When we walked up to the custom's inspector, my dog-eared passport would not scan, because I'd basically warped the scannable piece beyond use (my passport is five years old, and I carry it everywhere.)

"You know your passport is a month from expiring?" He asked me.

"Yes, it has just been impossible to get one right now with how busy it has been," I said, referring to the new western hemisphere initiative requirement that everyone have passports.

So the inspector asked me questions manually that I guess he'd normally pull up on screen.

"Have you ever been denied entry into the United States?" He asked.

"Not that I know of," I replied, and immediately thought, idiot! What kind of an answer is that? Why couldn't you have just said, 'No sir'? You would know if you'd ever been denied entry! He must think you're a terrorist or a dimwit!

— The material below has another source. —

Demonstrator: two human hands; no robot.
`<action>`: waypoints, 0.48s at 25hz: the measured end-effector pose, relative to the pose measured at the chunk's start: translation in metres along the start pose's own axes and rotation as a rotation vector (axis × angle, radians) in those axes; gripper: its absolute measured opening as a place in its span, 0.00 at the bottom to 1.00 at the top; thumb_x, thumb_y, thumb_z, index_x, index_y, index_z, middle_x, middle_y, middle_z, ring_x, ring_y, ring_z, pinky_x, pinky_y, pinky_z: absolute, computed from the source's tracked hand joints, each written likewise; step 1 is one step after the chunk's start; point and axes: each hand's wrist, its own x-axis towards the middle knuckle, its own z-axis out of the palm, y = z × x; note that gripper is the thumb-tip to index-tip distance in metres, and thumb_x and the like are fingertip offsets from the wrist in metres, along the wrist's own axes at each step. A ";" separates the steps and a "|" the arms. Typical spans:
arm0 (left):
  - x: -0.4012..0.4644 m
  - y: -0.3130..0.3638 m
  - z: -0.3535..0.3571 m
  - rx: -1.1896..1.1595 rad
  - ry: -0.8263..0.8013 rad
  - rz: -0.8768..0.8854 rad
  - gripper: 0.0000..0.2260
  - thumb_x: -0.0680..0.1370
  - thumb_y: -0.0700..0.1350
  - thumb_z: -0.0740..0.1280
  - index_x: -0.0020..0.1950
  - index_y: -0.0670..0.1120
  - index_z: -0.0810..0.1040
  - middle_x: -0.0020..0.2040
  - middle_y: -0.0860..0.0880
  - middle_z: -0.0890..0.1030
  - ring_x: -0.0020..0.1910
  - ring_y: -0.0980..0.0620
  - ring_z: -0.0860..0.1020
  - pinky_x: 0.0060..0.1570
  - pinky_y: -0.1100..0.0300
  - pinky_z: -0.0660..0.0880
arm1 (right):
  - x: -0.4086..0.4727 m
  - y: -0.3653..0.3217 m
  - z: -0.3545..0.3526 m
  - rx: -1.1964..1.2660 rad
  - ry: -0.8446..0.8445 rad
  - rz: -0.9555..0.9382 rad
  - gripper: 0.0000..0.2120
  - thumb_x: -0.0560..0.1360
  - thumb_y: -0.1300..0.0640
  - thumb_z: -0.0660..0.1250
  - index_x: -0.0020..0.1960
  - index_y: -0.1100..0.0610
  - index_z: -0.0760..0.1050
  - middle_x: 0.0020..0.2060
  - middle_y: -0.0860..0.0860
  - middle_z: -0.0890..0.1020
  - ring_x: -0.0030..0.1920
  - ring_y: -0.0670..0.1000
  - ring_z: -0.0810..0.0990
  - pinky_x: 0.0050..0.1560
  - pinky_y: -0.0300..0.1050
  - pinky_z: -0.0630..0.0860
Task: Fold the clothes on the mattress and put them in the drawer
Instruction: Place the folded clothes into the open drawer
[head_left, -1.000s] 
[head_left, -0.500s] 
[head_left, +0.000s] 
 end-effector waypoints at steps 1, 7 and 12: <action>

Anyway, he didn't think my answer as odd as I did, and we got off on our way.

4 comments:

Lane said...

Y know, it never fails that I answer questions to the authorities in such a manner as to feel like I should have done it differently.

evolver said...

I'm a perpetual verbal clutz too, when it comes to authority figures. :-)

evolver said...

Congrats on the little 'uns first birthday BTW!

Lane said...

Thanks.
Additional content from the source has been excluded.